Japanese radish cultivar

The Sakurajima radish or Sakurajima daikon (桜島大根, Sakurajima daikon) is a special cultivar of the Japanese radish named for its original place of cultivation, the former island of Sakurajima in Japan's Kagoshima Prefecture. It is the largest radish variety in the world. Its regular weight is about 6 kg, although large ones can be as much as 27 kg. It can grow as large as 50 cm in diameter. It is also sometimes known in Japanese as shimadekon (しまでこん, "island daikon").

The three varieties are early, middle, and late, but the most commonly encountered form is the late. The seeding period is from last August to first September and the harvest season is from December to February. To reach full size, special care needs to be taken with the region's volcanic-ash soil.

==Taxonomy==
Various scientific names have been given to cultivated radishes. Sources may use Raphanus sativus or Raphanus raphanistrum subsp. sativus. The species may then be divided into one or more varieties, e.g. var. acanthiformis Nakai, var. hortensis Backer, or var. longipinnatus L.H. Bailey.

==Names==
In English, the Sakurajima radish is also sometimes known as the Sakurajima island giant radish, giant daikon, or jumbo daikon.

==Uses==
Sakurajima radish has a fine texture and is low in fiber. It is sweeter than other varieties of Japanese radish. In Japanese cuisine, it is typically prepared by simmering to produce dishes such as furofuki daikon. Kiriboshi daikon and tsukemono are popular prepared foods which also employ the radish. The large size of tsukemono, senmaizuke, is sold in souvenir shops in Kagoshima.

==History==
Three theories are given about its development:

1. An origin from an original wild daikon in Sakurajima
2. An origin from hōryō daikon in Aichi Prefecture
3. An origin from kokubu daikon (hamanoichi daikon)

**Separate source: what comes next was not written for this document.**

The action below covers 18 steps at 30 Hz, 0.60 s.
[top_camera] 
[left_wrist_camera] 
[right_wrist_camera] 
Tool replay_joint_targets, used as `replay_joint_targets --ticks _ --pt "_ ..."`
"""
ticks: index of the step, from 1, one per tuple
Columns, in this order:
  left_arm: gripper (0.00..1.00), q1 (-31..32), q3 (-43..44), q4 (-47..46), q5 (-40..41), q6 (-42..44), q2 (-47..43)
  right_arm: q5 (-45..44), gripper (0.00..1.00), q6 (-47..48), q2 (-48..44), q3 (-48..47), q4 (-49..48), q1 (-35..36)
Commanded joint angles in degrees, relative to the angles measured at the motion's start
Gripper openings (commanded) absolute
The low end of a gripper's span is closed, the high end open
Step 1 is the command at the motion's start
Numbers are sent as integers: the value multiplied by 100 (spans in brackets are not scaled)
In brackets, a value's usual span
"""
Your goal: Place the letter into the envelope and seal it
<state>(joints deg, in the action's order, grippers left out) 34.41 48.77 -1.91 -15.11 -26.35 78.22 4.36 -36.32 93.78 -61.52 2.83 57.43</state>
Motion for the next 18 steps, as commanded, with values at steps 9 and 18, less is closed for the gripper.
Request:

An 1804 mention of Kagoshima in reference to the giant Sakurajima radish shows it was cultured before then at least. The main production was north-west of Sakurajima, but it was moved to the north later. About 1200 farm houses had about 200 ha of growing area in total in the high season. Sakurajima radish is one of the most precious local commercial crops. Also, in every harvest season, the toikae (Kagoshima dialect for "market") was held in Kajiki (now part of Aira District) and people traded Sakurajima radishes with straw. However, the main crop was shifted to satsuma (mikan) from Sakurajima radishes, because the area of Sakurajima suffered so much damage from a 1914 eruption of the nearby volcano, decreasing the growing area to about 30 ha by 1955. Furthermore, its growing area was decreased to about 1.5 ha owing to ashfall between then and 2001.

The main growing districts of now are the suburbs of Kagoshima city and Kirishima city. Because of fewer eruptions recently, the growing area has been extended.